WHAT YOU SHOULD DO:
Set down only what runs from the line containing "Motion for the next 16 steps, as" through the last line of the data, exactly as it reads.

BEGIN

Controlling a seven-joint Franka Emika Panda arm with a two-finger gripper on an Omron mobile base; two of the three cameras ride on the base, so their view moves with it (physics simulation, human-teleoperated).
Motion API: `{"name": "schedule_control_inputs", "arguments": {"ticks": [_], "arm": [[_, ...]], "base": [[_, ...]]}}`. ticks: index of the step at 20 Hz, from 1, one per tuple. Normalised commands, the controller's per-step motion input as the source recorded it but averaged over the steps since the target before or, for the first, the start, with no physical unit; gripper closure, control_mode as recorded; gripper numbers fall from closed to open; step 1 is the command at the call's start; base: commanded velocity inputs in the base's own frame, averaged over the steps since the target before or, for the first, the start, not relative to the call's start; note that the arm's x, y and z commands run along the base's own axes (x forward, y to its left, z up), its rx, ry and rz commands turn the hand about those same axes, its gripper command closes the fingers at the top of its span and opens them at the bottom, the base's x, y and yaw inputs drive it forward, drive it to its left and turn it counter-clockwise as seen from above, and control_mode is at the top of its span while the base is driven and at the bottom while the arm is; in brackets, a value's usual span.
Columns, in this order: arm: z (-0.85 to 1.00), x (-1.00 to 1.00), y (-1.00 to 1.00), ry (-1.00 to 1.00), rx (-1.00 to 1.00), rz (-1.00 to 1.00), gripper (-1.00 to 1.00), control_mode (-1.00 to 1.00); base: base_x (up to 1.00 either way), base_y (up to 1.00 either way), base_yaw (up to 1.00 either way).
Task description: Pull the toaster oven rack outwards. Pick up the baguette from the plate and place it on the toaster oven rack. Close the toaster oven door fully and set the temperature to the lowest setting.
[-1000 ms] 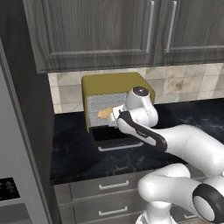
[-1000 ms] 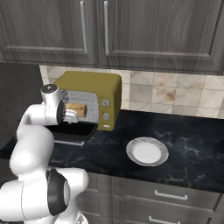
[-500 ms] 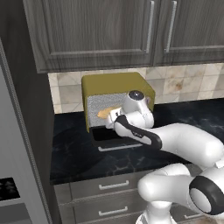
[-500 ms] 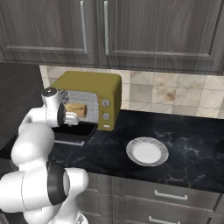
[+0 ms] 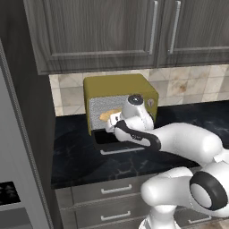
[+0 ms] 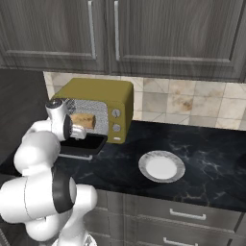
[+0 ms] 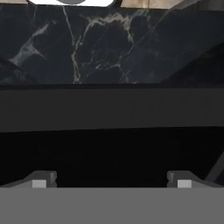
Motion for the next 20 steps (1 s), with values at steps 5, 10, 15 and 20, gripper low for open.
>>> {"name": "schedule_control_inputs", "arguments": {"ticks": [5, 10, 15, 20], "arm": [[-0.13, 0.19, 0.02, 0.00, 0.00, -0.02, -1.00, -1.00], [-0.14, 0.22, 0.01, 0.00, 0.00, -0.01, -1.00, -1.00], [-0.17, 0.21, 0.06, 0.00, -0.02, 0.00, -1.00, -1.00], [-0.19, 0.19, 0.13, 0.00, -0.05, 0.00, -1.00, -1.00]], "base": [[0.00, 0.00, 0.00], [0.00, 0.00, 0.00], [0.00, 0.00, 0.00], [0.00, 0.00, 0.00]]}}
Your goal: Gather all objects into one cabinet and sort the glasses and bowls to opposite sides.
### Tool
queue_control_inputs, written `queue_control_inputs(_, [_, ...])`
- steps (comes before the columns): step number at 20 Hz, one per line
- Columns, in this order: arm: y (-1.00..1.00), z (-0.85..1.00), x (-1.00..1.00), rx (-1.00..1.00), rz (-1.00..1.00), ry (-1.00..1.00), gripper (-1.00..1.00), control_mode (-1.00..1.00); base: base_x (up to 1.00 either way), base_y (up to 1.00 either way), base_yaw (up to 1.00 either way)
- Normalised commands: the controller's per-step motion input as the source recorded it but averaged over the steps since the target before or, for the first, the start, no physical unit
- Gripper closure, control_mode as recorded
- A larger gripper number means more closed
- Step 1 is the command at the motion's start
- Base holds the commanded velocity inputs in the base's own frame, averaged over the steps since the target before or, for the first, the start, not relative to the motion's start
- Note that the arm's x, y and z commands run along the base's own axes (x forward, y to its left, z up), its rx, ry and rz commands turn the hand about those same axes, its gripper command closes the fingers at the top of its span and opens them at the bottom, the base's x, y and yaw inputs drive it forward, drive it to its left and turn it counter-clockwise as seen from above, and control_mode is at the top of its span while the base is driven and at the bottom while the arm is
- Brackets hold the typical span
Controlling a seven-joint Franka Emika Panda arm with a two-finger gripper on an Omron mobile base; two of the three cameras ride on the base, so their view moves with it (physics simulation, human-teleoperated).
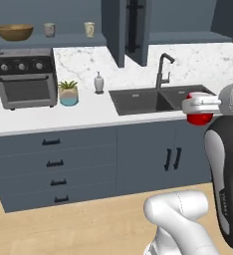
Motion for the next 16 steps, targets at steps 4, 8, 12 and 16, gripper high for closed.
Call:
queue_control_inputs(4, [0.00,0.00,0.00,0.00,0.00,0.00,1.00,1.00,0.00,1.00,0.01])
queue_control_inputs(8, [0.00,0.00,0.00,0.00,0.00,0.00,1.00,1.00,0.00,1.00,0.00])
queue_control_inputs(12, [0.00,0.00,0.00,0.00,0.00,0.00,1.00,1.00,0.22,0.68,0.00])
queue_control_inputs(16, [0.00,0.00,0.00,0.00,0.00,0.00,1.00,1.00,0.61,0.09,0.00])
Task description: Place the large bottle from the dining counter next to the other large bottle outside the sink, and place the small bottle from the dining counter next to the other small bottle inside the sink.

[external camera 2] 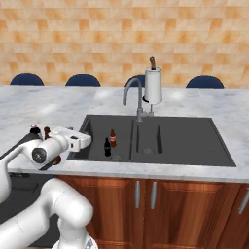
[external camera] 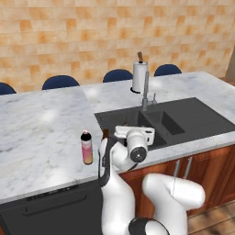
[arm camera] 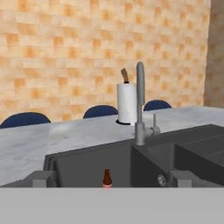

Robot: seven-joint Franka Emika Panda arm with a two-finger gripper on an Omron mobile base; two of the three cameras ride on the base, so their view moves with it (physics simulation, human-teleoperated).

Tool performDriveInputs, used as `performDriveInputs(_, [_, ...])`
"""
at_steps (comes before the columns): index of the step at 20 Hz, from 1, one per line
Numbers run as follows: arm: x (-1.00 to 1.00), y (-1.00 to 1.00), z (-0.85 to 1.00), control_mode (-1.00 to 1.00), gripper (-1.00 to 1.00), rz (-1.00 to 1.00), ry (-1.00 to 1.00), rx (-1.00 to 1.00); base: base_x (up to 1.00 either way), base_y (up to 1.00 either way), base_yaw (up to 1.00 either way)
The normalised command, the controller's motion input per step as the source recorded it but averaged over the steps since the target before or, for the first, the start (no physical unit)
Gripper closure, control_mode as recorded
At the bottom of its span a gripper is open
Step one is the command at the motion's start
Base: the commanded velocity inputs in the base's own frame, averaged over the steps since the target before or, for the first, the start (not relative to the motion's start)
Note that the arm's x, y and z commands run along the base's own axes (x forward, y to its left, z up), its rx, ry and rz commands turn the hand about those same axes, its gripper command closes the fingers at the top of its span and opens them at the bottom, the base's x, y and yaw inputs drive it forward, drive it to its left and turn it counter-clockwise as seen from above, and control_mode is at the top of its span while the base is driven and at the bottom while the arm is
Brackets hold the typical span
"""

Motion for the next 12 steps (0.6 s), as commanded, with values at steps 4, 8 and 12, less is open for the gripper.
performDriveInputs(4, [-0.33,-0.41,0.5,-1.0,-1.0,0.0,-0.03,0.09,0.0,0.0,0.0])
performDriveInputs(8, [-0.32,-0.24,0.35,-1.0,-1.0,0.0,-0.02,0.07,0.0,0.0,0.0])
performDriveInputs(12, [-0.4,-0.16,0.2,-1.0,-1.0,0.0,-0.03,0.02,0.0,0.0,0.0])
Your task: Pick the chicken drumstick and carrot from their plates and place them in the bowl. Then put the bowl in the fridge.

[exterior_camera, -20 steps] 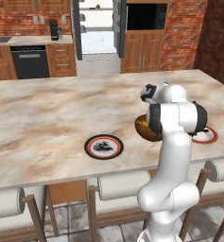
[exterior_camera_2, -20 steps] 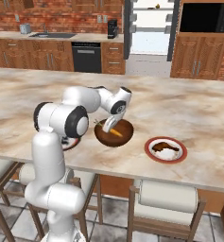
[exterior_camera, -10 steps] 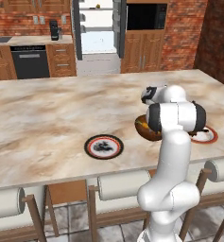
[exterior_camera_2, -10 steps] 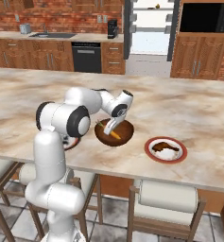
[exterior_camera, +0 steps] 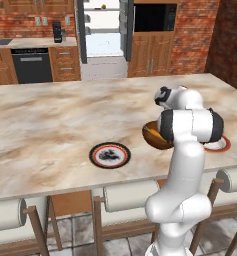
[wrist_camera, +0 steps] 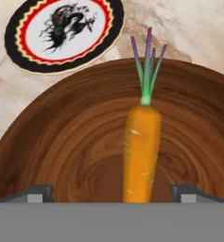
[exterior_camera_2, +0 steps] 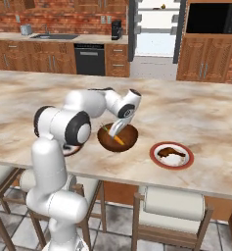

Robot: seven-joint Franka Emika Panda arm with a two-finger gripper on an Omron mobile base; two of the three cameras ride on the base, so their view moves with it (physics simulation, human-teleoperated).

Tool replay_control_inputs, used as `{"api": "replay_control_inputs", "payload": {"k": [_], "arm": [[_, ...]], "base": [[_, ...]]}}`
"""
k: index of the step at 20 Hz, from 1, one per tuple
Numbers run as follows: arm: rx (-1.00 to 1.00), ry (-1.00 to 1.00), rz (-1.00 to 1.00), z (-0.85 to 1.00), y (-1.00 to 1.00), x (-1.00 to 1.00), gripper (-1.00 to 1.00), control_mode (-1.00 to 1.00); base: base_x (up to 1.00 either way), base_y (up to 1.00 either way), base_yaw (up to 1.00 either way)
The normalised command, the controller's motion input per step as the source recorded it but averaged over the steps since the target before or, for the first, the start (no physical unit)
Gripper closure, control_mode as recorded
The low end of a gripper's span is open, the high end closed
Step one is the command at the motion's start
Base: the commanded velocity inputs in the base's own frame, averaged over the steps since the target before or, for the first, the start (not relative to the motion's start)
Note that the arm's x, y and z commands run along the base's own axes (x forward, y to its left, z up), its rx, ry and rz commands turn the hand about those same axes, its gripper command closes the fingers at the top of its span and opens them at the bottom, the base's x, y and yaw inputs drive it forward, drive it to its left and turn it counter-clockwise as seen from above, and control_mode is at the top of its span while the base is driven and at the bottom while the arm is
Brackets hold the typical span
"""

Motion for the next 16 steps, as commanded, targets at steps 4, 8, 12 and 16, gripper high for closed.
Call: {"api": "replay_control_inputs", "payload": {"k": [4,8,12,16], "arm": [[-0.03,0.00,-0.10,0.49,-0.07,-0.34,-1.00,-1.00],[-0.11,-0.15,-0.33,0.29,-0.23,-0.38,-1.00,-1.00],[-0.17,-0.06,-0.39,0.33,-0.28,-0.27,-1.00,-1.00],[-0.15,0.00,-0.34,0.32,-0.40,-0.29,-1.00,-1.00]], "base": [[0.00,0.00,0.00],[0.00,0.00,0.00],[0.00,0.00,0.00],[0.00,0.00,0.00]]}}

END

RESULT BELOW:
Motion for the next 16 steps, as commanded, targets at steps 4, 8, 12 and 16, gripper high for closed.
Call: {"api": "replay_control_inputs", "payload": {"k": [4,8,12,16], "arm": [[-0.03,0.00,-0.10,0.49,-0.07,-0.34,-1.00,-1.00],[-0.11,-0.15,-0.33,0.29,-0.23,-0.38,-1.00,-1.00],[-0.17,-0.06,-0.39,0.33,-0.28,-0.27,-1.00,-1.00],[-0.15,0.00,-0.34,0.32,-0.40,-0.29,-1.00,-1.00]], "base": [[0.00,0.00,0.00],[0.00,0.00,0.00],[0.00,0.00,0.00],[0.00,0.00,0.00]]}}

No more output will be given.